- **Instructions for the task**
What you write should be an exact copy of the material, from its first line through the line containing "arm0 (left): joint".

#### Data shown

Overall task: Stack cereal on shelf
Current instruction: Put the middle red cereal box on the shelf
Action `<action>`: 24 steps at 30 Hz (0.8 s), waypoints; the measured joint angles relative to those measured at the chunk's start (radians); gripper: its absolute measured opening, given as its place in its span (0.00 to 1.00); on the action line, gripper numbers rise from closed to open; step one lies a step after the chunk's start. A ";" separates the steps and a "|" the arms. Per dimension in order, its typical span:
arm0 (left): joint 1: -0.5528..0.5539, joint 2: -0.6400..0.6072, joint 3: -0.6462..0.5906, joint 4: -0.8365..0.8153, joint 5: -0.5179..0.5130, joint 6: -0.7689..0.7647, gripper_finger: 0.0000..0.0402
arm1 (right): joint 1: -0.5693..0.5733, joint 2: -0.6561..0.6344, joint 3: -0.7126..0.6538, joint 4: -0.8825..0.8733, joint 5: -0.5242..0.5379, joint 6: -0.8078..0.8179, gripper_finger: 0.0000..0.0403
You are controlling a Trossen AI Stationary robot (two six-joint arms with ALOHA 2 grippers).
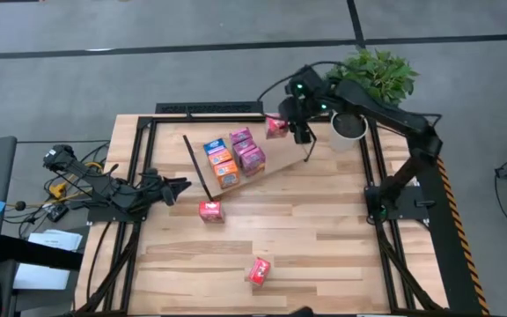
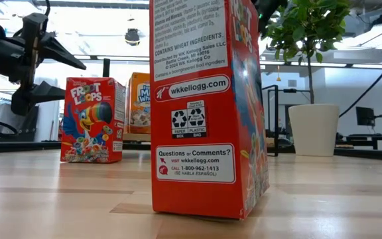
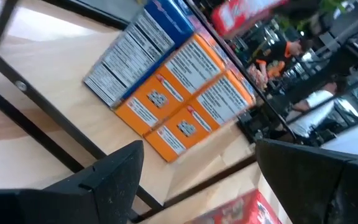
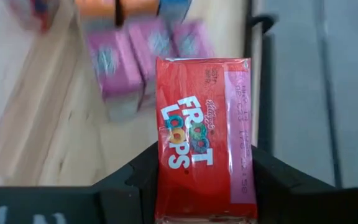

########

- **Reply to the exercise**
Overall task: Stack cereal on shelf
Current instruction: Put the middle red cereal box on the shelf
Action `<action>`: 24 steps at 30 Hz (0.8 s), waypoints; the measured joint angles relative to those measured at the chunk's start (radians); gripper: its absolute measured opening, given as its place in its span (0.00 to 1.00); on the action line, gripper numbers rise from closed to open; step one lies a step after the chunk's start. A ";" separates the steps and a "|" the arms. Per dimension in order, its typical span:
arm0 (left): joint 1: -0.5528..0.5539, joint 2: -0.6400..0.6072, joint 3: -0.6462..0.5906, joint 4: -0.8365..0.8153, joint 5: -0.5179..0.5130, joint 6: -0.7689..0.7647, gripper_finger: 0.0000..0.0402

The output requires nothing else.